** EXERCISE DESCRIPTION **
Each line from the one containing "find the red" through the end of the data is to be written out exactly, and nothing more.

** GIVEN RECORDS **
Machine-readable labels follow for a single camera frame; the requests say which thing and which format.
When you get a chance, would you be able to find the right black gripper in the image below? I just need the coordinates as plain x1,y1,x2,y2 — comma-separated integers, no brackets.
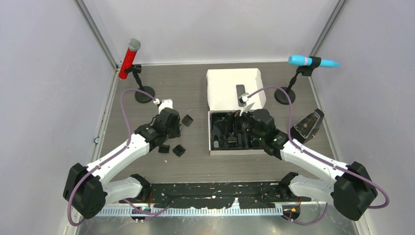
214,105,264,141

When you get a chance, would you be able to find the white hair clipper box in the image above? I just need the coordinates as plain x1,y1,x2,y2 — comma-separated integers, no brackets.
207,68,264,156

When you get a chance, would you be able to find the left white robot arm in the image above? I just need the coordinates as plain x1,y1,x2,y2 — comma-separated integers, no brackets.
63,108,181,219

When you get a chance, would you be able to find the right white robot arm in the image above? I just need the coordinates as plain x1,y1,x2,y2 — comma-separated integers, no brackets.
232,109,378,221

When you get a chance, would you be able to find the black comb guard upper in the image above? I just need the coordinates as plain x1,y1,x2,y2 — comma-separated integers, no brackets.
181,115,194,127

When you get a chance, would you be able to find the black comb guard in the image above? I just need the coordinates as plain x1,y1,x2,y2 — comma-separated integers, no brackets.
172,144,186,157
181,115,194,127
158,144,170,154

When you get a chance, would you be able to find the black comb guard near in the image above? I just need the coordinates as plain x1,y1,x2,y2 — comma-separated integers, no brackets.
158,144,170,154

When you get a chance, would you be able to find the black comb guard right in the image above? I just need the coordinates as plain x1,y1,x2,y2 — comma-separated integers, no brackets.
172,144,186,157

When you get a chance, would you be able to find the right black microphone stand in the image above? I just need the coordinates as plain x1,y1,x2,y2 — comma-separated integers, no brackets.
274,66,317,105

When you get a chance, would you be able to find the black microphone stand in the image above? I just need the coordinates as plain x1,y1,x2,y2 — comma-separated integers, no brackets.
125,65,155,103
274,66,317,105

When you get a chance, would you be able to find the left black microphone stand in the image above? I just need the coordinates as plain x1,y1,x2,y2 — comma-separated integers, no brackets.
125,65,155,103

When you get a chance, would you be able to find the black clear-window charger stand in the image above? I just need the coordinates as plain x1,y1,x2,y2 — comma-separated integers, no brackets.
290,109,324,144

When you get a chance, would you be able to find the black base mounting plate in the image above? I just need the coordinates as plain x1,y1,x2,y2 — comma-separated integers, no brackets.
127,181,299,209

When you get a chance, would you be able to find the blue microphone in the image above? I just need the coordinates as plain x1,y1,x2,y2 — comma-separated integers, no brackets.
288,55,341,68

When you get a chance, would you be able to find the red glitter microphone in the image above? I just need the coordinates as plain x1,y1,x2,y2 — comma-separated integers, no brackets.
118,38,141,80

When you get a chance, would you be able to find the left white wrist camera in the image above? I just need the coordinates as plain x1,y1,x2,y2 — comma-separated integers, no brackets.
153,98,173,114

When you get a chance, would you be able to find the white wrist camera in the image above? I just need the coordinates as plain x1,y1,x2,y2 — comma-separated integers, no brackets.
153,98,173,114
238,93,255,117

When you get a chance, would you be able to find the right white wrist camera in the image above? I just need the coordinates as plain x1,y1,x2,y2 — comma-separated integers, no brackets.
238,93,255,117

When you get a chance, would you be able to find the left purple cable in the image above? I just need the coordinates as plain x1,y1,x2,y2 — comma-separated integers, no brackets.
67,88,174,227

** TASK RESPONSE **
When you get a chance, would you be able to find the red glitter microphone in the image above? I just need the coordinates as plain x1,y1,x2,y2 — comma-separated integers, no brackets.
118,38,141,80

When you get a chance, would you be able to find the left white wrist camera in the image above? I just need the coordinates as plain x1,y1,x2,y2 — comma-separated integers, no brackets.
153,98,173,114

When you get a chance, would you be able to find the white wrist camera in the image above? I just need the coordinates as plain x1,y1,x2,y2 — comma-separated integers, no brackets.
153,98,173,114
238,93,255,117

When you get a chance, would you be able to find the right white wrist camera in the image above? I just need the coordinates as plain x1,y1,x2,y2 — comma-separated integers, no brackets.
238,93,255,117

When you get a chance, would you be able to find the left purple cable in the image above? I just need the coordinates as plain x1,y1,x2,y2 — comma-separated integers, no brackets.
67,88,174,227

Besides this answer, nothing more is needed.